Optical diagnostics of Soot in optically dense sprays
Licentiate thesis, 2006
Soot diagnostics in engines can be carried out with optical methods that have the potential
for high temporal and spatial resolution. Some of these methods were applied
to study diesel spray combustion in the Chalmers High Pressure, High Temperature
(HP/HT) spray rig. The conditions inside the combustion chamber were controlled to
achieve operational conditions similar to those in an internal combustion engine, reaching
up to 70 Bar and 560 C. Pressurised and preheated air flowed at a constant velocity
(0.1 m/s) through the combustion chamber, the conditions before each injection can be
considered quiescent. Fuel was injected into the combustion chamber using a common
rail system equipped with a solenoid injector and a vertically aligned single-hole nozzle.
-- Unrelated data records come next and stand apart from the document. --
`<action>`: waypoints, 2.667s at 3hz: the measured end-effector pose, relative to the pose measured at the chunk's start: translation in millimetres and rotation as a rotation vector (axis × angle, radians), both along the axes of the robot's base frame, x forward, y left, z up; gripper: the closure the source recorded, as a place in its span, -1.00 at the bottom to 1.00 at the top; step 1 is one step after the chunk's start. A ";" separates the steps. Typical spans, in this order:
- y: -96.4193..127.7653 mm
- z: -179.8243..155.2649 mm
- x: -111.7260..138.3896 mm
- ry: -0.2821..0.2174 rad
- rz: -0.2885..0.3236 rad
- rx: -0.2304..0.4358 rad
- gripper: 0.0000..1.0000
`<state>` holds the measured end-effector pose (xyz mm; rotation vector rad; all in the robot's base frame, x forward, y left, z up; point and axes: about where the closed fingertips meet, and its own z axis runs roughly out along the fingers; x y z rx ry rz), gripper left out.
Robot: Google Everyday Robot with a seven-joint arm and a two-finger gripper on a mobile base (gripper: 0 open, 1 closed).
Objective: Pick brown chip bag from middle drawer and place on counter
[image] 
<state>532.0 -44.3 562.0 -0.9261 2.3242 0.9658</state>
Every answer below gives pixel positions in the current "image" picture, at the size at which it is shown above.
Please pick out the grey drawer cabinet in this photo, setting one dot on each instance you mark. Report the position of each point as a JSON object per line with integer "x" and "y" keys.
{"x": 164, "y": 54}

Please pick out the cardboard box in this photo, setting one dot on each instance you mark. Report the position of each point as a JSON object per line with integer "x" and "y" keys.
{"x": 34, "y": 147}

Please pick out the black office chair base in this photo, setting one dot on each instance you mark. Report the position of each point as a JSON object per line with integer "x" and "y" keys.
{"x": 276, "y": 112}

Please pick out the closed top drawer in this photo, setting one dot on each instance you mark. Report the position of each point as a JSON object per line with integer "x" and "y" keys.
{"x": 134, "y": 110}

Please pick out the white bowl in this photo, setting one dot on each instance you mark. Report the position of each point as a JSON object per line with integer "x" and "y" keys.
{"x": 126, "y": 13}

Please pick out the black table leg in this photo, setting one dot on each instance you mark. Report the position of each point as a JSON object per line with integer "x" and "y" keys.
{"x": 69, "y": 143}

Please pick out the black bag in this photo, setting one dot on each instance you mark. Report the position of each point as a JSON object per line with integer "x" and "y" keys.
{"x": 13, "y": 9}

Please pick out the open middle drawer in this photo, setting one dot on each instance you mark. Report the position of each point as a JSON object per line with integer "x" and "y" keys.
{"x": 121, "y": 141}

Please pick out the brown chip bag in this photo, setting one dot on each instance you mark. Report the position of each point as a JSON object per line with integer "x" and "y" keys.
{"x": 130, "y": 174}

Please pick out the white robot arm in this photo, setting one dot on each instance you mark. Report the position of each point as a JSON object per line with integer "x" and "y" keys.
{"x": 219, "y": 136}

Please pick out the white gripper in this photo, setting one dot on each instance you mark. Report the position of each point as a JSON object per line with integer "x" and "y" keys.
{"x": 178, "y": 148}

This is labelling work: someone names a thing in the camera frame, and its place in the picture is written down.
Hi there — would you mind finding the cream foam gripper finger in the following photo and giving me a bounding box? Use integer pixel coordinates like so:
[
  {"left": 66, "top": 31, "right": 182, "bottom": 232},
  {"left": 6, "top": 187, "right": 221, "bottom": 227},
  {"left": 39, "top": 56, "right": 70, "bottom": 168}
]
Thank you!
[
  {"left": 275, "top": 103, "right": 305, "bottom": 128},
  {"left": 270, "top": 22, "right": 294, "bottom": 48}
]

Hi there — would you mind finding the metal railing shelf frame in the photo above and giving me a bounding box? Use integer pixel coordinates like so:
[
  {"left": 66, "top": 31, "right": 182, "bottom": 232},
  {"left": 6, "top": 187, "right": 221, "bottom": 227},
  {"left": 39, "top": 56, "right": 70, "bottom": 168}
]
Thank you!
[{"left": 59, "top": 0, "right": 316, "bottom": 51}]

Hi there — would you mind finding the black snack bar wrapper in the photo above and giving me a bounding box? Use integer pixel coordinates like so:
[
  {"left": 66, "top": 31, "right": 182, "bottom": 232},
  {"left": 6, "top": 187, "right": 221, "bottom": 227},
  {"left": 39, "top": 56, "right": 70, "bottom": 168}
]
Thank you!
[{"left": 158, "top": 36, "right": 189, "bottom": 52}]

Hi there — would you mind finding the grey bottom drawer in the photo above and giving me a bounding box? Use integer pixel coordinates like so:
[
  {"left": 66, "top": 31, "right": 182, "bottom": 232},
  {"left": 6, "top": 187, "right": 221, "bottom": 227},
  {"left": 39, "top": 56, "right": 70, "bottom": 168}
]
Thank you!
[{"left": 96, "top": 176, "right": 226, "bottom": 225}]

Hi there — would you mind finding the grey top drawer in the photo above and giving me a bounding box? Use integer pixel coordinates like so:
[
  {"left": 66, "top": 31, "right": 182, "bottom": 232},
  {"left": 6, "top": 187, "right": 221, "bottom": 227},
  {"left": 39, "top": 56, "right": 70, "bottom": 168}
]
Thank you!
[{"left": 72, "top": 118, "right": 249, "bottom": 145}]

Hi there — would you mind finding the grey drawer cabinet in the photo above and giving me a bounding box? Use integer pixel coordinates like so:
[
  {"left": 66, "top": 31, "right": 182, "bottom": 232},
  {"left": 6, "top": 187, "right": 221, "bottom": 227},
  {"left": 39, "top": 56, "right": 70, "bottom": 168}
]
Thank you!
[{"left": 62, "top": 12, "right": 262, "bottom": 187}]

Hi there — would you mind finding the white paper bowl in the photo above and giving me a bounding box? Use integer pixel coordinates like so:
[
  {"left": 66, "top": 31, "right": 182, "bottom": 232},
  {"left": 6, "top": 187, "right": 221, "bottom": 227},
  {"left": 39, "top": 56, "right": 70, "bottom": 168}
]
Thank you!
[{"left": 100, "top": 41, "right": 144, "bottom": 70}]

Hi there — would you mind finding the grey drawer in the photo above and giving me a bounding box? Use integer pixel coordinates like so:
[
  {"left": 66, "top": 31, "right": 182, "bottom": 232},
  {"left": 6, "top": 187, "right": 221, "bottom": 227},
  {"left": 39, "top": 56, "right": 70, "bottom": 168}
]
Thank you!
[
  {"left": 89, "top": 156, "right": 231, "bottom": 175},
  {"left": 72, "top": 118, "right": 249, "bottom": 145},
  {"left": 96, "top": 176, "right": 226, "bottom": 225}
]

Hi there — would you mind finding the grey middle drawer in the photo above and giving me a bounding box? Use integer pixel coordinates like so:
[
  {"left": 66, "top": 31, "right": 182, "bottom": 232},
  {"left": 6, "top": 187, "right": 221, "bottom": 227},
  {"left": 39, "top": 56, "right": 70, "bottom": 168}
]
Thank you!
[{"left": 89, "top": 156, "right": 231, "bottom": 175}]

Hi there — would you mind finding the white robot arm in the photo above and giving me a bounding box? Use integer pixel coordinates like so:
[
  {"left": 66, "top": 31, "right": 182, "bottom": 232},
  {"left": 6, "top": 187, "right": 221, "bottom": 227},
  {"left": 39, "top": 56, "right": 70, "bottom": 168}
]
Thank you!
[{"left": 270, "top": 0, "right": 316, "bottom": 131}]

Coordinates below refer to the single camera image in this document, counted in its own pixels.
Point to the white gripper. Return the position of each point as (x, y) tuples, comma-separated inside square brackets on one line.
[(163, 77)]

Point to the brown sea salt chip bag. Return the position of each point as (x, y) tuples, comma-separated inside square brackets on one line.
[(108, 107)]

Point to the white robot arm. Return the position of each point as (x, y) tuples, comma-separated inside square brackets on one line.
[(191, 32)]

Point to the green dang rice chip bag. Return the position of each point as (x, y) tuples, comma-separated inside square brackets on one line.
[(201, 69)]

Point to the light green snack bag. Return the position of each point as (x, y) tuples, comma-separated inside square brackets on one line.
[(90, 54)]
Diesel fuel was used and injected at different injection pressures and for different
Spatial and time resolved spray combustion temperature measurements were made
at 20,000 frames per second using a monochromatic, non-intensified, high speed camera.
The system is based on a mirror arrangement together with two different interference
filters that transmit light at different frequency intervals in the visible range. Data were
analysed on the basis of the Mie-Planck theory, corrected for particles much smaller
than visible light wavelength. Temperature inhomogeneities were observed across the
combusting spray, along with a rapid increment of the temperature after the start of
ignition. The maximum registered temperatures were just below the adiabatic flame
temperature for each operational condition.
Soot formation and evolution were investigated with simultaneous planar laser induced
incandescence (LII), elastic scattering and extinction using a laser sheet and two
intensified CCD cameras. The laser pulse was split into two overlapping but time delayed
pulses, a low energy for elastic scattering and a high energy for LII. Due to the relation
between the size of the spray and the height of the laser sheet, the spray was divided
into four different regions, vertically translating the combustion chamber to study each
one them. The measurements were taken at different intervals after the start of ignition
in order to obtain information on soot evolution. At high pressures heat conduction
becomes dominant in the cooling of laser heated nanoparticles. Special attention was
thus paid to this term in the heat balance equation for the interpretation of the LII data
and a new non-continuum heat transfer model was developed. Calculations of size and
concentration of soot particles were made based on this model.